La última visita a su casa de San Pedro de los Pinos fue en junio de 2013, en la víspera de su cumpleaños número 80. Estaba feliz, presumía haber llegado a esa edad sin haberse enfermado de algo serio ni haber visitado nunca el quirófano; y pedía una muerte serena. “Sueño con morir tranquilamente, con no sufrir”, decía, “sin complicaciones, sin largas agonías.” Espero que así haya sido.
Voy a los libros de nuevo, el mejor refugio ante la ausencia repentina de un escritor querido. Tengo su teatro completo, que no debe serlo porque se trata de una edición universitaria de 1982. También dos tomos de Vivir del teatro, editados por Joaquín Mortiz en 1982 y 1990. O la primera edición de La vida que se va (1999), que a Leñero, espíritu autocrítico por naturaleza, le dejó muy contento... Salvaba del naufragio esa novela y Los albañiles.
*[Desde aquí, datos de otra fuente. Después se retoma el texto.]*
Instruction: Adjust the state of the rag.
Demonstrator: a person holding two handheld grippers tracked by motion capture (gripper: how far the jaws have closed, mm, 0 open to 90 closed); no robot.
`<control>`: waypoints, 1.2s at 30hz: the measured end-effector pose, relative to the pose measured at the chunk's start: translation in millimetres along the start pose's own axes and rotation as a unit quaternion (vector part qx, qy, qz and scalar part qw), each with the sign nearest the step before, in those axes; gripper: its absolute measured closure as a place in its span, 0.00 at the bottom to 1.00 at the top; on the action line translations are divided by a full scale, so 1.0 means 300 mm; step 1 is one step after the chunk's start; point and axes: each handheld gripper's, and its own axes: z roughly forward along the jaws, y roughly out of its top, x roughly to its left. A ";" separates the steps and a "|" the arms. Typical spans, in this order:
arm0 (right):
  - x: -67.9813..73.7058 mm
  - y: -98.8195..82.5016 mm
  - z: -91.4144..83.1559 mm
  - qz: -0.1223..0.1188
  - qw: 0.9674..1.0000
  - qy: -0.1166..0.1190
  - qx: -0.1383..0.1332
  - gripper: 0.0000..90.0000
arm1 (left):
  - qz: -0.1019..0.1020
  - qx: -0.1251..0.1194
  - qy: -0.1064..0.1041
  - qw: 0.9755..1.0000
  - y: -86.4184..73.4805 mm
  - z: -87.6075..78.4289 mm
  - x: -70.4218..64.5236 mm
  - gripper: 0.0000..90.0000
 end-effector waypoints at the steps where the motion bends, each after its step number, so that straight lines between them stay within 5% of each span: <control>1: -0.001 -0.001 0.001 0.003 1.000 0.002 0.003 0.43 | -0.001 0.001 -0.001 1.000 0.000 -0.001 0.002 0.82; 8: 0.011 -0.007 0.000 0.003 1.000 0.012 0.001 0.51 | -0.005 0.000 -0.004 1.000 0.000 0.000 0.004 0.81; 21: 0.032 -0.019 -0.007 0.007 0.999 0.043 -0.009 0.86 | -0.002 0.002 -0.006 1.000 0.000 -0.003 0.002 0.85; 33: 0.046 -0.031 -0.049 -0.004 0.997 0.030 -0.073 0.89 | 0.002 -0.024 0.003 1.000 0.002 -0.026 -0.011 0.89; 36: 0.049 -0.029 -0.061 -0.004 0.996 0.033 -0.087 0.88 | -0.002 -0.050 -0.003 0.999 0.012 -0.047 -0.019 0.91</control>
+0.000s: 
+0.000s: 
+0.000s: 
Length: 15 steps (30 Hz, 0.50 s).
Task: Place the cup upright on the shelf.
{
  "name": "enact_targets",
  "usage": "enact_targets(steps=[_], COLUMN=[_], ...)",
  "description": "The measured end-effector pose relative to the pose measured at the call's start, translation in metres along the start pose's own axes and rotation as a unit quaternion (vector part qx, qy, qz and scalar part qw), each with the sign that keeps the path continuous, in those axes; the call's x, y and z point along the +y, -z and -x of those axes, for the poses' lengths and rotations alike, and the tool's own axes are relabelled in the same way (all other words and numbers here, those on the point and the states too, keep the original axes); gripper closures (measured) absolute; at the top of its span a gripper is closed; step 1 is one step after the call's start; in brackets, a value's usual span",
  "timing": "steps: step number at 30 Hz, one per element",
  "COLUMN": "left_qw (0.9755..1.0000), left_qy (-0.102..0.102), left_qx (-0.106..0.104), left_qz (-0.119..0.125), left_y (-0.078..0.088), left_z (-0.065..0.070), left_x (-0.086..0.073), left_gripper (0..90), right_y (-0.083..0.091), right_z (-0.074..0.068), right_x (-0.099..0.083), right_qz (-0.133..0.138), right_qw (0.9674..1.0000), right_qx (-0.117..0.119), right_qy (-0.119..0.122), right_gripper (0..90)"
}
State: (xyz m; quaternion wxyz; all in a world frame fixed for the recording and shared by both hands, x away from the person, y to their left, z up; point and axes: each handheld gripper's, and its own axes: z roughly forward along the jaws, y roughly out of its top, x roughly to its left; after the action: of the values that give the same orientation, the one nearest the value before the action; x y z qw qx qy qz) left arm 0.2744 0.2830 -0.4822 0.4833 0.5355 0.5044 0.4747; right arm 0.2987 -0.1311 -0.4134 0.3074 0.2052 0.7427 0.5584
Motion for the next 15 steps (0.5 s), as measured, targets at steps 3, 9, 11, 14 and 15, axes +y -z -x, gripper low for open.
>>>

Decir que fue un buen escritor se queda corto, pues en el paquete “Vicente Leñero” se reúnen muchas virtudes. Se movía con soltura por varios géneros. De hecho, Los albañiles, su obra más conocida, empezó como una colección de cuentos, tal fue su propuesta inicial como becario del Centro Mexicano de Escritores; se transformó en novela, obra de teatro y guión cinematográfico. En esos tres campos (la ficción, el teatro y el cine) deja honda huella. Su naturaleza era narrar, no importa en qué ámbito lo hiciera. Como memorista es extraordinario, tiene un humor un poco a lo Ibargüengoitia, sabe describir la miseria de sus contemporáneos; esa faceta la encuentro en Vivir del teatro, Gente así y Más gente así, que escribió como divertimentos. Los periodistas tiene un lugar especial, pues es un testimonio de primera mano del golpe al periódico Excélsior en tiempos de Luis Echeverría. Su periodismo, que él llamó de emergencia, es imaginativo y un referente para quien se mueva entre la realidad y la ficción; son clásicas sus crónicas “¿Los llevo a conocer Pátzcuaro?” y “Raphael, amor mío”.
Libros y recuerdos se apilan. Entre unos y otros se cuela la ausencia. Uno se queda sin palabras. Quisiera tener la pluma bien afinada, como la llegó a manejar él, para poder describirlo exactamente como era. Sólo esta cifra se me ocurre ahora: fue un maestro generoso.